6thly, Upon a serious humiliation for, and forsaking of our sins, there is sufficient argument in God's mercy to hope for a removal of the severest judgment. ver. 9.

I chiefly intend the discussing the five observations; but I shall speak something to them all.

1st Obs. Concerning the first: That the consideration of a judgment, &c. Extraordinary cases call for extraordinary services. Every judgment overspreading a nation is an extraordinary judgment; and fasting bears some proportion to it, as being an extraordinary duty. When God shall shake his sword over a nation, and the inhabitants take no notice of it; when he shall begin to take hold of judgment, and the people not take hold of his mercy in prayer and repentance; these are sad symptoms of a decaying, if not perishing state. When the son sees his father about to whip him, and has already laid hold of the rod, will he not fall down upon his knees, and ask him pardon? Now we ought to humble ourselves under a judgment upon several accounts.

1st, Because in every judgment God calls for humiliation; they are the alarums of the Almighty, by which he terrifies and awakens sleepy souls. We read of the voice of God's rod, Micah vi. 9, and the rod of God in every judgment speaks this; either that we should begin or renew our repentance.
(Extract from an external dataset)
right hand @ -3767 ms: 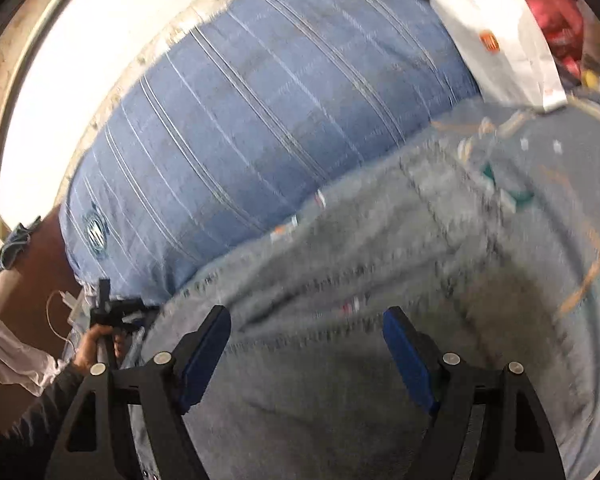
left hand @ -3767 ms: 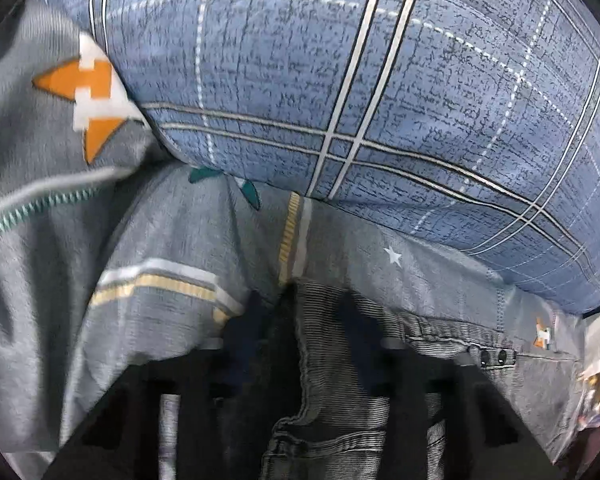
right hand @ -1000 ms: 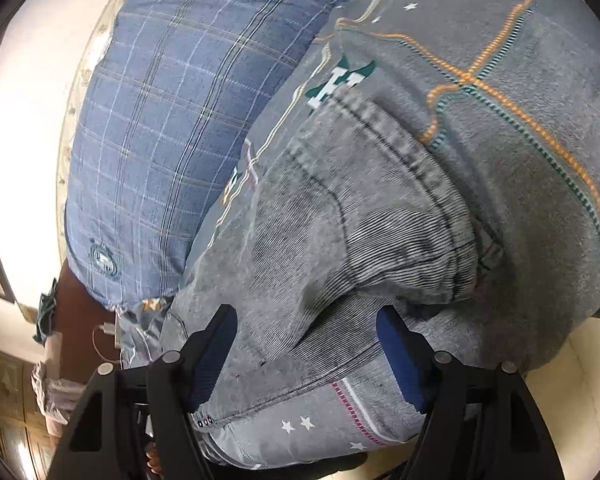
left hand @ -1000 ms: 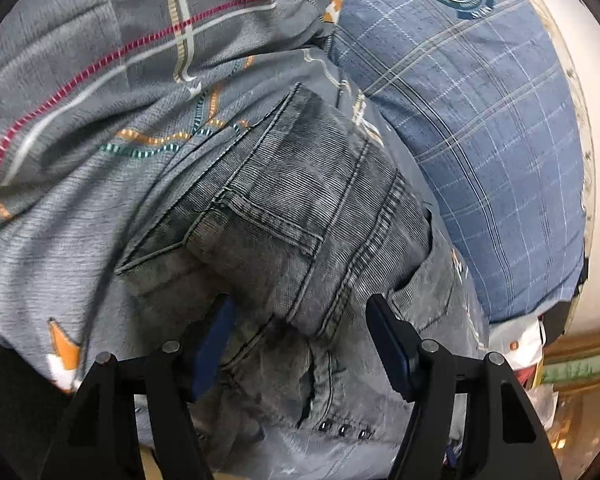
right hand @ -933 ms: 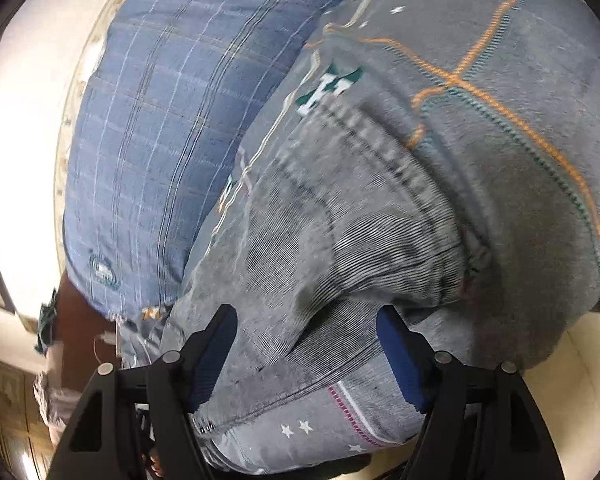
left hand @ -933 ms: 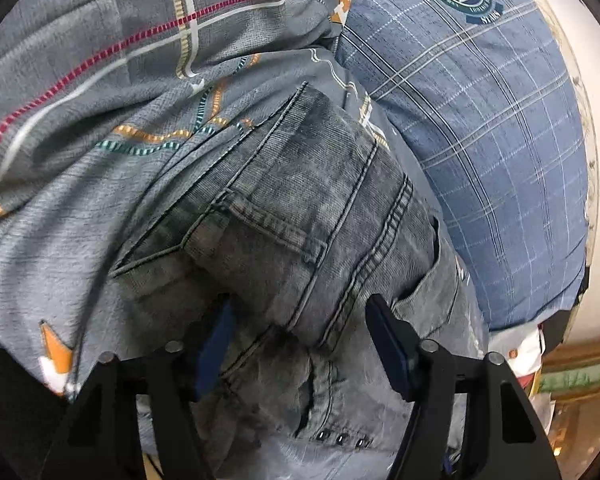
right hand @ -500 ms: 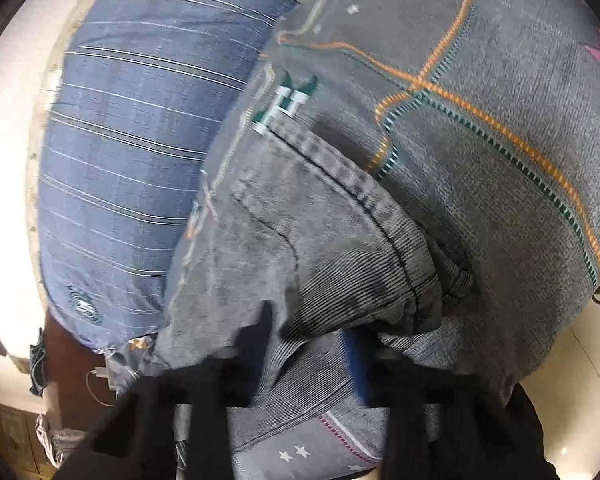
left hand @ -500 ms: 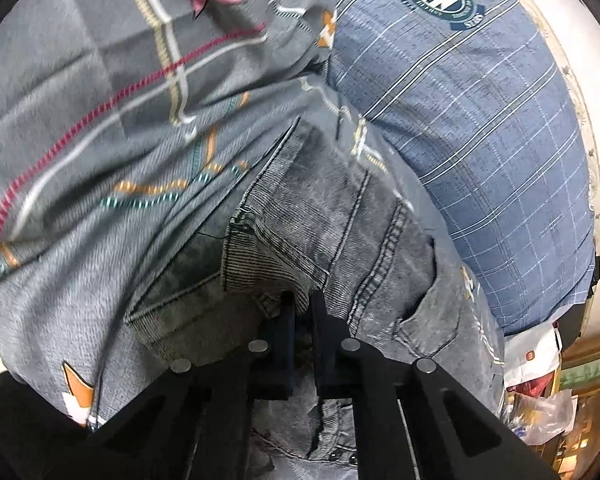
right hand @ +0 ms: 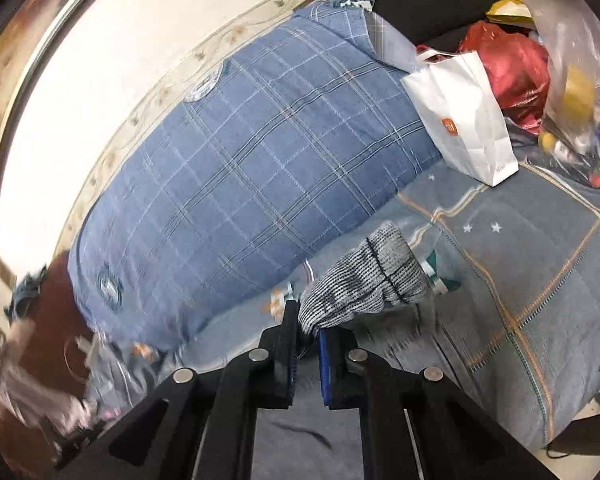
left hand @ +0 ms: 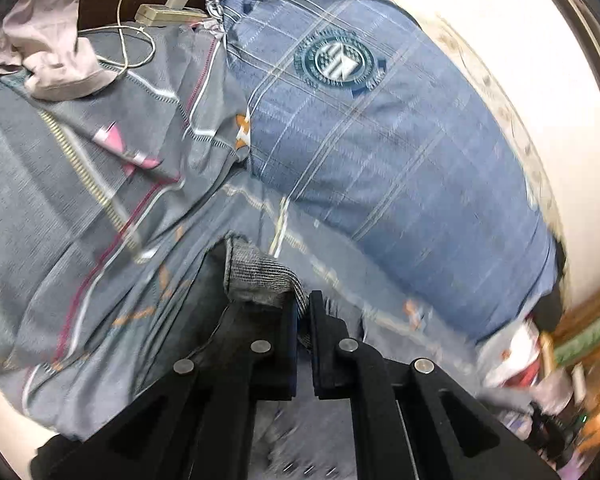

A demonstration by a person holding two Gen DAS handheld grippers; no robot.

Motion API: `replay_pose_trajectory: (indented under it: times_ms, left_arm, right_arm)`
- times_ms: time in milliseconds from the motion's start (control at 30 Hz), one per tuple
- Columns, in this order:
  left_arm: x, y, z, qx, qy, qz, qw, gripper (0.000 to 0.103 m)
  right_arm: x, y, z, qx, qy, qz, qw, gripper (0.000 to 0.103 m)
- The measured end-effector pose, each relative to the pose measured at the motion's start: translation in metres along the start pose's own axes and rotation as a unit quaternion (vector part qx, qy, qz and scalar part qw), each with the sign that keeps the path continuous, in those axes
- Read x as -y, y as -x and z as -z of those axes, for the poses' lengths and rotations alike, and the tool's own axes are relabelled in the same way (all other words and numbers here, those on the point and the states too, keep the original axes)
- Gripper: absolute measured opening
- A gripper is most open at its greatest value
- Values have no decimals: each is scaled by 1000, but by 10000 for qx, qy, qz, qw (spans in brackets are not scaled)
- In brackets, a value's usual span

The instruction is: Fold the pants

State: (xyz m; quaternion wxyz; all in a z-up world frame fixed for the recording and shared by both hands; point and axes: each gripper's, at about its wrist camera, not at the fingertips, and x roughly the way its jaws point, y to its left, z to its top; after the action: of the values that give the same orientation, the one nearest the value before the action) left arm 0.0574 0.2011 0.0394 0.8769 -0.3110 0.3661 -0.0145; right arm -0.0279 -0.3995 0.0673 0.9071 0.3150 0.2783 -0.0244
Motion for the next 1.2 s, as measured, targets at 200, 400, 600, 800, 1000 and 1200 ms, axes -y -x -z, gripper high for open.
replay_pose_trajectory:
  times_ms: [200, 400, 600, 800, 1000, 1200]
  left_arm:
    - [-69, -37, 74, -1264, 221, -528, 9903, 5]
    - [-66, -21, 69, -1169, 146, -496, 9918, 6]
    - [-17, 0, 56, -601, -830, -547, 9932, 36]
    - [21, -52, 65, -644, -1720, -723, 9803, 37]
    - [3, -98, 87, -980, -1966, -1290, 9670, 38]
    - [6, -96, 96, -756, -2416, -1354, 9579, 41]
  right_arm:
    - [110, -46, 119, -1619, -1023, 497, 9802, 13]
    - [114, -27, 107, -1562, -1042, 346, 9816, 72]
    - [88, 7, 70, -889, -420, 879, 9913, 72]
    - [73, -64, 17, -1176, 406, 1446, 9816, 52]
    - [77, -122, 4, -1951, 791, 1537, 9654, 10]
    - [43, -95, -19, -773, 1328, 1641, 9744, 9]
For a people to hear the dreadful voice of a displeased God in a judgment, and yet not to be wrought upon to proceed to a speedy humiliation; it is like Samuel's hearing the Lord speaking to him when he

was a child, in the midst of his sleep; the voice comes, and awakes him, he hears it, yet takes little notice of it, but presently returns to sleep again. If we can so pass over the voice of God in a judgment, as presently to return to our former sleep and security, it is an act of high contempt and disobedience.
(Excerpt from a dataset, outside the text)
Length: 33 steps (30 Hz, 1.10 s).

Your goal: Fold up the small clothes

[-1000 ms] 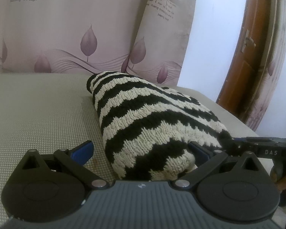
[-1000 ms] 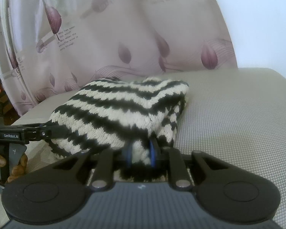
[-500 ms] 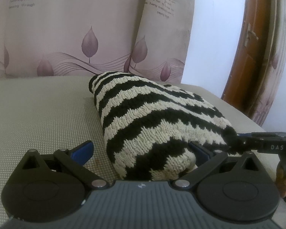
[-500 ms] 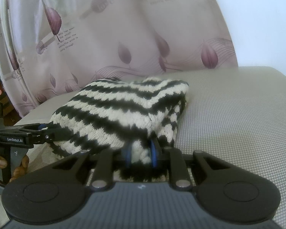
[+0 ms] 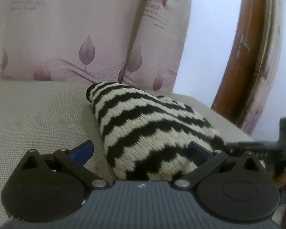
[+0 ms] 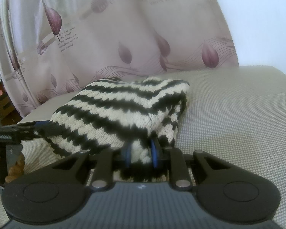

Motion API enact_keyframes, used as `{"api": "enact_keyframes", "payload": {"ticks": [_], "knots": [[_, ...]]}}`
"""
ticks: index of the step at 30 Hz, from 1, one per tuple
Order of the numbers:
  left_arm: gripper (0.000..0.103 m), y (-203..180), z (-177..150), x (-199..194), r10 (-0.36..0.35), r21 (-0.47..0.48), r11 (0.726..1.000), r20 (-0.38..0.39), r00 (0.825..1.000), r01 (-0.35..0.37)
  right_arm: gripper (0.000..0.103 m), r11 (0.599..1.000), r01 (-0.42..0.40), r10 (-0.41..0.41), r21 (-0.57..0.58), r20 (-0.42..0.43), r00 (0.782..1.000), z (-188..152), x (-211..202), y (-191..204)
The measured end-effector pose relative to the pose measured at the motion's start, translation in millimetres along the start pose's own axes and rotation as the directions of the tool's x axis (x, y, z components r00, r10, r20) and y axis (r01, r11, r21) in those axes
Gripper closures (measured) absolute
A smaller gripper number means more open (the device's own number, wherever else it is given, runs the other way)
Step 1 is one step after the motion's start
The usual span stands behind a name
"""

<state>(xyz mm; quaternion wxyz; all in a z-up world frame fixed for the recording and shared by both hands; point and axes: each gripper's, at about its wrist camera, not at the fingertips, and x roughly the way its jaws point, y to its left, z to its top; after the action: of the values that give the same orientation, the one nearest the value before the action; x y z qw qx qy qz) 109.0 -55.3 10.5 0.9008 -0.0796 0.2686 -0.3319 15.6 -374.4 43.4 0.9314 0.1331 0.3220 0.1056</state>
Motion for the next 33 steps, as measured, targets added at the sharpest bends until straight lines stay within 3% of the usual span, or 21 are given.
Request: {"api": "enact_keyframes", "payload": {"ticks": [7,16,20,24,28,31,33], "knots": [[0.000,33.6,26.9,29.1,-0.157,-0.156,0.978,-0.106,0.982,0.140,0.082,1.000,-0.018,0.018,0.017,-0.001,1.000,0.3,-0.4,-2.8],[0.000,68.5,33.7,83.8,-0.320,-0.394,0.890,-0.181,0.930,0.229,0.081,1.000,-0.023,0.023,0.021,-0.002,1.000,0.4,-0.8,-3.7],[0.002,68.5,40.8,104.6,-0.324,-0.389,0.892,-0.194,0.926,0.230,0.080,1.000,-0.022,0.022,0.022,-0.001,1.000,0.1,-0.8,-3.5],[0.015,63.6,45.7,115.1,-0.286,-0.338,0.919,-0.211,0.935,0.205,0.080,1.000,-0.022,0.023,0.020,-0.002,1.000,0.1,-0.4,-3.8],[0.017,65.1,40.5,111.8,-0.290,-0.312,0.924,-0.194,0.937,0.221,0.077,0.999,-0.025,0.025,0.025,0.001,1.000,0.1,-0.7,-4.1],[0.014,68.1,35.8,109.0,-0.306,-0.317,0.917,-0.168,0.937,0.243,0.068,0.999,0.015,-0.018,0.034,0.071,0.997,-1.4,-15.3,3.3],[0.013,69.5,34.5,107.4,-0.313,-0.323,0.913,-0.163,0.936,0.250,0.068,0.994,-0.047,0.032,0.096,0.150,0.988,-3.0,-33.9,15.7]]}}
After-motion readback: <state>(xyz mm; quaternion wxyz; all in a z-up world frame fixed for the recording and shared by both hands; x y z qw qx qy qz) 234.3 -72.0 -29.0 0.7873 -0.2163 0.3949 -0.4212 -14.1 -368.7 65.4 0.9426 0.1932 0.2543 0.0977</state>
The proudest of the heathens, and the greatest contemners of a Deity, yet would be amazed, and endeavour to hide themselves when they heard it thunder. Could the voice of the cloud make them shrink and tremble, and shall not the voice of a national judgment make us mourn and repent? God calls for mourning and lamentation, his voice is plain and loud, and woe be to us if we do not hear it.

2dly, We ought to humble ourselves under every judgment, because it deserves our humiliation : though this be an unpleasing duty to the flesh, yet it is abundantly countervailed by the greatness of the trouble it does remove. Not only Christianity, but nature bids us mourn under an affliction. To what do we reserve our sorrows, if we do not spend them upon this occasion? Lament. iii. 48, Mine eye runneth down with rivers of water, for the destruction of the daughter of my people. The prophet found no such time for weeping as the time of public calamity. Then did Hezekiah mourn and humble himself, when there was a devouring army of the Assyrians approaching. If the securing of your health, your lives, your temporal, your spiritual estates, does not merit the deepest of our humiliations, our strongest wrestlings with God in fasting and prayer, then keep these duties for something that may better deserve them.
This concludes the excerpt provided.